Validating Solidity Code Defects using Symbolic and Concrete Execution powered by Large Language Models
- URL: http://arxiv.org/abs/2509.13023v1
- Date: Tue, 16 Sep 2025 12:46:11 GMT
- Title: Validating Solidity Code Defects using Symbolic and Concrete Execution powered by Large Language Models
- Authors: Ştefan-Claudiu Susan, Andrei Arusoaie, Dorel Lucanu,
- Abstract summary: This paper introduces a novel detection pipeline that integrates custom Slither-based detectors, Large Language Models (LLMs), Kontrol, and Forge.<n>Our approach is designed to reliably detect defects and generate proofs.
- Score: 0.0
- License: http://creativecommons.org/licenses/by/4.0/
- Abstract: The high rate of false alarms from static analysis tools and Large Language Models (LLMs) complicates vulnerability detection in Solidity Smart Contracts, demanding methods that can formally or empirically prove the presence of defects. This paper introduces a novel detection pipeline that integrates custom Slither-based detectors, LLMs, Kontrol, and Forge. Our approach is designed to reliably detect defects and generate proofs. We currently perform experiments with promising results for seven types of critical defects.
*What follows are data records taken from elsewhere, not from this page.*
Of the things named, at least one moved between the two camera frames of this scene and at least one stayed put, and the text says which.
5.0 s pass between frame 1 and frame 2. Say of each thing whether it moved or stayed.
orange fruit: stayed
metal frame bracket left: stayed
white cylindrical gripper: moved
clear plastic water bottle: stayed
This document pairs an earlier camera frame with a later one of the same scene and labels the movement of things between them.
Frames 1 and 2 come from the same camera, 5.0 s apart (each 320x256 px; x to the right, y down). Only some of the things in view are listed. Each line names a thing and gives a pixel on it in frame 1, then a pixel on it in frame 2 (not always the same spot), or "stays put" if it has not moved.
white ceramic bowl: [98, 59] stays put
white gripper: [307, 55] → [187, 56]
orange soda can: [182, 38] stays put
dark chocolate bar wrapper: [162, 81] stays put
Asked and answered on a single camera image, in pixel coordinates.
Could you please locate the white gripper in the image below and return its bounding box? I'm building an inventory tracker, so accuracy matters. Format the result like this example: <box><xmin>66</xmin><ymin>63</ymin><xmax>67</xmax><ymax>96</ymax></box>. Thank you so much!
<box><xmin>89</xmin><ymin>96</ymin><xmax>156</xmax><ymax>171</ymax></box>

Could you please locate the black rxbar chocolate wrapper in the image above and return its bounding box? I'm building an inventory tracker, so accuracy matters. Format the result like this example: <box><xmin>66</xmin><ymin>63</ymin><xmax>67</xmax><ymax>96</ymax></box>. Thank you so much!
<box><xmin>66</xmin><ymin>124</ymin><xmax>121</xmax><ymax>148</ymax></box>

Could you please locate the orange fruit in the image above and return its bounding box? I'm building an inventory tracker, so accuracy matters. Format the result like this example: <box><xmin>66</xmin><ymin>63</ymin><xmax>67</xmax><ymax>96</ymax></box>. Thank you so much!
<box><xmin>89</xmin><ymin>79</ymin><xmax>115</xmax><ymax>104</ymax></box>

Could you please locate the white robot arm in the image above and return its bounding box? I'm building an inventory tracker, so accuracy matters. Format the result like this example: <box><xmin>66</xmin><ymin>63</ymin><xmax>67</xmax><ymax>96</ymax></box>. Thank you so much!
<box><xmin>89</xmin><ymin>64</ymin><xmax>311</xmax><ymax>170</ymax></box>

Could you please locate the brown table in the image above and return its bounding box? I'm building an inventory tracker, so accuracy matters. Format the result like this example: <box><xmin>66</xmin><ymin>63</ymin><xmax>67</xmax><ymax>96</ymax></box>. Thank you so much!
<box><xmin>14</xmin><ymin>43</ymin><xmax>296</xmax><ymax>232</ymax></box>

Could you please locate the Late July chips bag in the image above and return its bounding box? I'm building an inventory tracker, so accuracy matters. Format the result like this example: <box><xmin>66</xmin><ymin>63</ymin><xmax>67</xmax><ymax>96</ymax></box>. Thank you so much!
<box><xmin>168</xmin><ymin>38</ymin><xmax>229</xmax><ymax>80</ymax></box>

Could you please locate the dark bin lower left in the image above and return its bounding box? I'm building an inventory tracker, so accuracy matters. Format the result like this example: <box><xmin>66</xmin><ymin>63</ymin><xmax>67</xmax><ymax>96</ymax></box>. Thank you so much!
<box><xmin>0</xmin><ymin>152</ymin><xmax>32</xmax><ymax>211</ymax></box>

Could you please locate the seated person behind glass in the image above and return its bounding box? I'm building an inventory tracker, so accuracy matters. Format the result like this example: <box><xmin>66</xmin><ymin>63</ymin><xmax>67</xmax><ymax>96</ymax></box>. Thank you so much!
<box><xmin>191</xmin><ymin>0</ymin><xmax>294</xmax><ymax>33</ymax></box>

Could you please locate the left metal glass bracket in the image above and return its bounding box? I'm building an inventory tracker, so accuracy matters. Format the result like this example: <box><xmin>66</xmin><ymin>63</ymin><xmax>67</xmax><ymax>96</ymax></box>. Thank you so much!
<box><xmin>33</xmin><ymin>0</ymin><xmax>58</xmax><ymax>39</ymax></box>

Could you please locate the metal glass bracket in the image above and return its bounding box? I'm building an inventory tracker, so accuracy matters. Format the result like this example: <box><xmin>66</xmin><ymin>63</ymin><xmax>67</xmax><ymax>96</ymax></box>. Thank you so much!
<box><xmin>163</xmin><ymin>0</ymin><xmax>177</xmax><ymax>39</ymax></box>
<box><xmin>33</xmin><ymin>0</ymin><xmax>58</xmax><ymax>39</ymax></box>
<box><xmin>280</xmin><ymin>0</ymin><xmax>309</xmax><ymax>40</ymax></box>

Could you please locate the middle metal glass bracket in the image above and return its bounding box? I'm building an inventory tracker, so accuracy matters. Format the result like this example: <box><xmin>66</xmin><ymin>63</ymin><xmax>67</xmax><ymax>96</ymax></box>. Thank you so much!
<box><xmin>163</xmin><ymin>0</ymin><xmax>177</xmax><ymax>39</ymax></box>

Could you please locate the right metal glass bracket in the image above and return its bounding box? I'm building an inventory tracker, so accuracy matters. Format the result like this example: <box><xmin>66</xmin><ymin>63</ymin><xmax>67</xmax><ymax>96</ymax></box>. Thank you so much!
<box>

We demonstrate the pipeline's efficacy by presenting our findings for three vulnerabilities -- Reentrancy, Complex Fallback, and Faulty Access Control Policies -- that are challenging for current verification solutions, which often generate false alarms or fail to detect them entirely. We highlight the potential of either symbolic or concrete execution in correctly classifying such code faults. By chaining these instruments, our method effectively validates true positives, significantly reducing the manual verification burden. Although we identify potential limitations, such as the inconsistency and the cost of LLMs, our findings establish a robust framework for combining heuristic analysis with formal verification to achieve more reliable and automated smart contract auditing.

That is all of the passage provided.